キリスト教の聖典である聖書には「旧約聖書」と「新約聖書」があるのはご存知でしょう。
旧約聖書とはキリスト教側からの呼称でありユダヤ教の経典をキリスト教徒がまとめたもので、ユダヤ教徒が使用していたものとほぼ同じ内容が書かれています。
そして新約聖書はイエスが遺した言葉や弟子たちの手紙などをまとめたもので、つまりはイエスが誕生してからの事柄が書かれているという違いがあります。
また、新約聖書を書いたのは一人ではなく複数の人物によって書かれているという特徴もあります。
バラバラに書かれた文章を寄せ集めたものといってもよく、内容や表現は書いた人によってかなり異なっています。

その広がり

イエスの死後、キリスト教は徐々に世界中へと広まっていきました。
今でこそキリスト教信者は世界中にたくさんいますが、その頃のキリスト教は誤解と偏見で見られており、信者というだけで迫害を受けてしまうこともあったのです。
それでもキリスト教を信じる人たちはカタコンベと呼ばれる地下墓地を集会場所として活動をし、人間として認められない奴隷や社会的に抑圧された女性が当時の主な信者たちだったのです。
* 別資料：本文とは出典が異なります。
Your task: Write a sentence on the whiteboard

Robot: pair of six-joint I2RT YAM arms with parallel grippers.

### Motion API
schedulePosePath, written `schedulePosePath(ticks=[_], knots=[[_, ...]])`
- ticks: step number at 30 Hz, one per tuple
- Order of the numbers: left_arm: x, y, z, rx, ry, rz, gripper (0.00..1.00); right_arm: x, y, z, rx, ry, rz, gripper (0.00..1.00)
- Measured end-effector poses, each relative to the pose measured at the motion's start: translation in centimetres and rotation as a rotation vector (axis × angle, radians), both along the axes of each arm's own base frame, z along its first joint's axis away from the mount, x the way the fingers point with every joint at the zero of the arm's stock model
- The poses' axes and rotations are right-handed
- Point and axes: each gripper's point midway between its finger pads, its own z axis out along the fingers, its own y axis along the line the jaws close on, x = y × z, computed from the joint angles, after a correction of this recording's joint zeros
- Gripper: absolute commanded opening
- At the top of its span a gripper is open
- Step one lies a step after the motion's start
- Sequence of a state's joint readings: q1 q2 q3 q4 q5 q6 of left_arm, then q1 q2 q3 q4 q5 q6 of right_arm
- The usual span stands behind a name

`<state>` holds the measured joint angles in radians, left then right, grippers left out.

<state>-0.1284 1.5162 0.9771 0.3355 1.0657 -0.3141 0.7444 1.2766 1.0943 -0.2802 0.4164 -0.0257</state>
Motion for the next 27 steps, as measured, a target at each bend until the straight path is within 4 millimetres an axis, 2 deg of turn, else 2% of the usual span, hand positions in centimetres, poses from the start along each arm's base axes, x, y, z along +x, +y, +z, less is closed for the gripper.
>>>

やがてキリスト教が多くの人々に支持をされるようになり、ついには313年にコンスタンティヌス帝に信仰を許可されるまでになります。
その後392年にはテオドシウス帝がキリスト教以外の宗教の祭礼と供儀を禁止しました。
この勅令によりキリスト教はローマにおける唯一の宗教、つまり国教となったのです。